**WORK INSTRUCTIONS**
When you restate the records, do so word for word and omit any picture they contain.

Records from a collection

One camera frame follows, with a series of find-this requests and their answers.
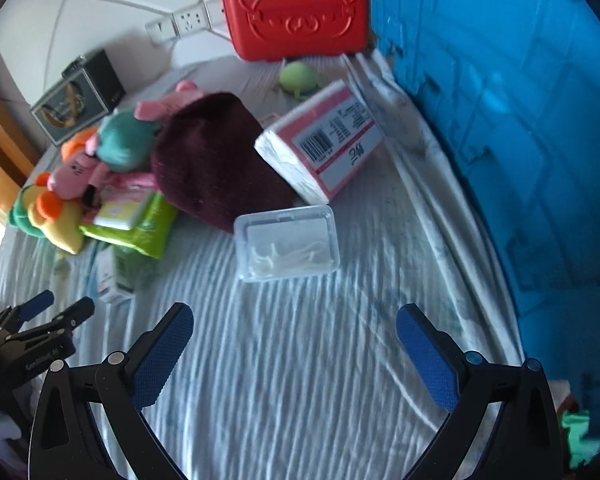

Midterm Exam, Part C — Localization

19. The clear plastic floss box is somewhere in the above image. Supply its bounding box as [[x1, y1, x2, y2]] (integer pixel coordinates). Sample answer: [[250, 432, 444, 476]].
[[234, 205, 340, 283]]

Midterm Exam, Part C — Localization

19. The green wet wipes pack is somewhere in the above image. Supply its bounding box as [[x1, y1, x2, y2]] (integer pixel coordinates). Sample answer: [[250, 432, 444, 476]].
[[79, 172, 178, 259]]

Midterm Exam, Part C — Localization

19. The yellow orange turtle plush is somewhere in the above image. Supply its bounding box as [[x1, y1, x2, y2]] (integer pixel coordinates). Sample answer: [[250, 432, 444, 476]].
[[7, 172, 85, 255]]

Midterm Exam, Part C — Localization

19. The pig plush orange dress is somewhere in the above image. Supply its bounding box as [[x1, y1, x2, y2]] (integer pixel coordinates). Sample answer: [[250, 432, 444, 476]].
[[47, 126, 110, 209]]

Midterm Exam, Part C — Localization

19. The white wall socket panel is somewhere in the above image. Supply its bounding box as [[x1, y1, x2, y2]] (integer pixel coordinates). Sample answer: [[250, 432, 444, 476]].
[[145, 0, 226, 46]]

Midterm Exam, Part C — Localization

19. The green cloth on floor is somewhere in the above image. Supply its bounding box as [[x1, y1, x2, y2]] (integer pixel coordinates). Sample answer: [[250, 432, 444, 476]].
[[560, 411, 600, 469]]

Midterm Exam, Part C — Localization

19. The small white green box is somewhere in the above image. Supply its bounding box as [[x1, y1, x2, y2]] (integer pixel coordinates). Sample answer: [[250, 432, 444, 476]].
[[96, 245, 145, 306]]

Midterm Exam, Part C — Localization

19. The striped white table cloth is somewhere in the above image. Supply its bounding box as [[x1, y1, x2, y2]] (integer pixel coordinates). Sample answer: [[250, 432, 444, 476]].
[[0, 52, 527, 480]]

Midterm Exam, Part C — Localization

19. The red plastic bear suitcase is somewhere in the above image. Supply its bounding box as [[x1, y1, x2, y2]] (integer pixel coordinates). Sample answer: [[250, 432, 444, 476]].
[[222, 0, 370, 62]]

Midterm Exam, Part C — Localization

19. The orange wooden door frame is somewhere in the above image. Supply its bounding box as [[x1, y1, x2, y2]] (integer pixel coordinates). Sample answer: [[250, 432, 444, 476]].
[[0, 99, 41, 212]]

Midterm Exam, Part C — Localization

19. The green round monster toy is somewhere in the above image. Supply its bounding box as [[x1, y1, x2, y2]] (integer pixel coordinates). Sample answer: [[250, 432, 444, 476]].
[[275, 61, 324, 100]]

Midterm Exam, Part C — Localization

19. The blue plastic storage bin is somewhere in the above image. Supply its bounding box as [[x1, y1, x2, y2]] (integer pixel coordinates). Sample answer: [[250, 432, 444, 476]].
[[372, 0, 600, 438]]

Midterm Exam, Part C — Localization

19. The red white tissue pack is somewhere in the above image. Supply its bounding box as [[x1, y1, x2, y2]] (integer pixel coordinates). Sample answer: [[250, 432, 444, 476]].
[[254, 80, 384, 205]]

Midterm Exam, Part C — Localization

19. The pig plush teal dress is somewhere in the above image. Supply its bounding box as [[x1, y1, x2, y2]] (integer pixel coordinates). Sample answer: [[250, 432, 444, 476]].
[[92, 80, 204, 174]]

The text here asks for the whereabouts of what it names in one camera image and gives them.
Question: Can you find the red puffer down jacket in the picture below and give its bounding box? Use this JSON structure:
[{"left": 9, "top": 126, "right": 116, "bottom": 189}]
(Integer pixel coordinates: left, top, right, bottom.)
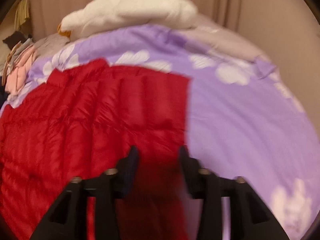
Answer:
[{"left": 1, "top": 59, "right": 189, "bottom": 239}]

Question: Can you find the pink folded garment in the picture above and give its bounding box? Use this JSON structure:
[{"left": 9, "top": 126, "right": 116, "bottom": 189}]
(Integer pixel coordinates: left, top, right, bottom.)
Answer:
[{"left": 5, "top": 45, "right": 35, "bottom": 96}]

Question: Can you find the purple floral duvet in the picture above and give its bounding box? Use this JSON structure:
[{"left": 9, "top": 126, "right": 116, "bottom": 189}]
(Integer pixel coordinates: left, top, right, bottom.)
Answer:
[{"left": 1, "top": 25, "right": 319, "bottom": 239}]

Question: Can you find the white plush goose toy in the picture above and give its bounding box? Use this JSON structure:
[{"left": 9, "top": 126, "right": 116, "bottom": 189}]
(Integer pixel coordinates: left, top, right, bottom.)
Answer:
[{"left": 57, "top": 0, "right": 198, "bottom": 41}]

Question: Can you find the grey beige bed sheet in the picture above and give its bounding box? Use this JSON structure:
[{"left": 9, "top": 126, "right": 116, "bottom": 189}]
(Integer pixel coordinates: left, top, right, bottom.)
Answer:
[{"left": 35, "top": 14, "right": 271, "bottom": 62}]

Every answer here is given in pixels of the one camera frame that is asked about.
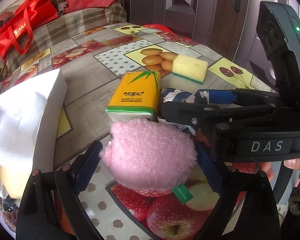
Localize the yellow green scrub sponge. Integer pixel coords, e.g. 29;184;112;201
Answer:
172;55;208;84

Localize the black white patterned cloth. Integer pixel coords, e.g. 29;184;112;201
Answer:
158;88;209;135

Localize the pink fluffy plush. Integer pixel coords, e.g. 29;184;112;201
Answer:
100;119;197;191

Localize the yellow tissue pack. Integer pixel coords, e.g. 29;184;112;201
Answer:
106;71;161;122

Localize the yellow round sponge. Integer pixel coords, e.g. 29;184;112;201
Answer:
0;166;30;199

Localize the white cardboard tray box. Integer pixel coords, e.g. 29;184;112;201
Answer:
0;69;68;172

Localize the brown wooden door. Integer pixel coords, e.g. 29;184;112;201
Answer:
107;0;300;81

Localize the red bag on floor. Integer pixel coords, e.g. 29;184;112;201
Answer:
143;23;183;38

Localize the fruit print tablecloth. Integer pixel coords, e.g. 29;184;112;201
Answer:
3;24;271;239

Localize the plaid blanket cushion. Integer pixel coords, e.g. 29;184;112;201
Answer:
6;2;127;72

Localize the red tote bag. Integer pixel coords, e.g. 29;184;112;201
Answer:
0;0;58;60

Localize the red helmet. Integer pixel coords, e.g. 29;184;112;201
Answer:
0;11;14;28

**OUTPUT BELOW**
One camera frame follows, with a series of find-this requests and their answers.

Midterm Exam, Part C — Localization

19. The clear plastic floss box is somewhere in the above image. Supply its bounding box as [[x1, y1, x2, y2]] (integer pixel coordinates). Sample answer: [[250, 432, 444, 476]].
[[234, 205, 340, 283]]

Midterm Exam, Part C — Localization

19. The green wet wipes pack is somewhere in the above image. Supply its bounding box as [[x1, y1, x2, y2]] (integer pixel coordinates). Sample answer: [[250, 432, 444, 476]].
[[79, 172, 178, 259]]

Midterm Exam, Part C — Localization

19. The yellow orange turtle plush is somewhere in the above image. Supply its bounding box as [[x1, y1, x2, y2]] (integer pixel coordinates). Sample answer: [[250, 432, 444, 476]].
[[7, 172, 85, 255]]

Midterm Exam, Part C — Localization

19. The pig plush orange dress is somewhere in the above image. Supply its bounding box as [[x1, y1, x2, y2]] (integer pixel coordinates). Sample answer: [[250, 432, 444, 476]].
[[47, 126, 110, 209]]

Midterm Exam, Part C — Localization

19. The white wall socket panel is somewhere in the above image. Supply its bounding box as [[x1, y1, x2, y2]] (integer pixel coordinates). Sample answer: [[250, 432, 444, 476]].
[[145, 0, 226, 46]]

Midterm Exam, Part C — Localization

19. The green cloth on floor is somewhere in the above image. Supply its bounding box as [[x1, y1, x2, y2]] (integer pixel coordinates). Sample answer: [[250, 432, 444, 476]].
[[560, 411, 600, 469]]

Midterm Exam, Part C — Localization

19. The small white green box is somewhere in the above image. Supply its bounding box as [[x1, y1, x2, y2]] (integer pixel coordinates). Sample answer: [[250, 432, 444, 476]].
[[96, 245, 145, 306]]

Midterm Exam, Part C — Localization

19. The striped white table cloth is somewhere in the above image. Supply its bounding box as [[x1, y1, x2, y2]] (integer pixel coordinates). Sample answer: [[250, 432, 444, 476]].
[[0, 52, 527, 480]]

Midterm Exam, Part C — Localization

19. The red plastic bear suitcase is somewhere in the above image. Supply its bounding box as [[x1, y1, x2, y2]] (integer pixel coordinates). Sample answer: [[250, 432, 444, 476]].
[[222, 0, 370, 62]]

Midterm Exam, Part C — Localization

19. The orange wooden door frame is somewhere in the above image. Supply its bounding box as [[x1, y1, x2, y2]] (integer pixel coordinates). Sample answer: [[250, 432, 444, 476]].
[[0, 99, 41, 212]]

Midterm Exam, Part C — Localization

19. The green round monster toy is somewhere in the above image. Supply its bounding box as [[x1, y1, x2, y2]] (integer pixel coordinates). Sample answer: [[250, 432, 444, 476]].
[[275, 61, 324, 100]]

Midterm Exam, Part C — Localization

19. The blue plastic storage bin is somewhere in the above image. Supply its bounding box as [[x1, y1, x2, y2]] (integer pixel coordinates). Sample answer: [[250, 432, 444, 476]].
[[372, 0, 600, 438]]

Midterm Exam, Part C — Localization

19. The red white tissue pack is somewhere in the above image. Supply its bounding box as [[x1, y1, x2, y2]] (integer pixel coordinates). Sample answer: [[250, 432, 444, 476]].
[[254, 80, 384, 205]]

Midterm Exam, Part C — Localization

19. The pig plush teal dress is somewhere in the above image. Supply its bounding box as [[x1, y1, x2, y2]] (integer pixel coordinates). Sample answer: [[250, 432, 444, 476]].
[[92, 80, 204, 174]]

The text here asks for the whereabouts of what it names in one camera image and gives them.
Question: Can you find the red puffer down jacket in the picture below and give its bounding box? Use this JSON structure:
[{"left": 9, "top": 126, "right": 116, "bottom": 189}]
(Integer pixel coordinates: left, top, right, bottom.)
Answer:
[{"left": 1, "top": 59, "right": 189, "bottom": 239}]

Question: Can you find the pink folded garment in the picture above and give its bounding box? Use this JSON structure:
[{"left": 9, "top": 126, "right": 116, "bottom": 189}]
(Integer pixel coordinates: left, top, right, bottom.)
Answer:
[{"left": 5, "top": 45, "right": 35, "bottom": 96}]

Question: Can you find the purple floral duvet in the picture above and give its bounding box? Use this JSON structure:
[{"left": 9, "top": 126, "right": 116, "bottom": 189}]
(Integer pixel coordinates: left, top, right, bottom.)
Answer:
[{"left": 1, "top": 25, "right": 319, "bottom": 239}]

Question: Can you find the white plush goose toy in the picture above and give its bounding box? Use this JSON structure:
[{"left": 9, "top": 126, "right": 116, "bottom": 189}]
(Integer pixel coordinates: left, top, right, bottom.)
Answer:
[{"left": 57, "top": 0, "right": 198, "bottom": 41}]

Question: Can you find the grey beige bed sheet in the picture above and give its bounding box? Use this JSON structure:
[{"left": 9, "top": 126, "right": 116, "bottom": 189}]
(Integer pixel coordinates: left, top, right, bottom.)
Answer:
[{"left": 35, "top": 14, "right": 271, "bottom": 62}]

Every answer here is given in pixels of the one camera frame that is asked about.
Localize the yellow green scrub sponge. Integer pixel coords, e.g. 29;184;112;201
Answer:
172;55;208;84

Localize the black white patterned cloth. Integer pixel coords, e.g. 29;184;112;201
Answer:
158;88;209;135

Localize the pink fluffy plush. Integer pixel coords, e.g. 29;184;112;201
Answer:
100;119;197;191

Localize the yellow tissue pack. Integer pixel coords, e.g. 29;184;112;201
Answer:
106;71;161;122

Localize the yellow round sponge. Integer pixel coords, e.g. 29;184;112;201
Answer:
0;166;30;199

Localize the white cardboard tray box. Integer pixel coords, e.g. 29;184;112;201
Answer:
0;69;68;172

Localize the brown wooden door. Integer pixel coords, e.g. 29;184;112;201
Answer:
107;0;300;81

Localize the red bag on floor. Integer pixel coords, e.g. 29;184;112;201
Answer:
143;23;183;38

Localize the fruit print tablecloth. Integer pixel coords, e.g. 29;184;112;201
Answer:
3;24;271;239

Localize the plaid blanket cushion. Integer pixel coords, e.g. 29;184;112;201
Answer:
6;2;127;72

Localize the red tote bag. Integer pixel coords, e.g. 29;184;112;201
Answer:
0;0;58;60

Localize the red helmet. Integer pixel coords, e.g. 29;184;112;201
Answer:
0;11;14;28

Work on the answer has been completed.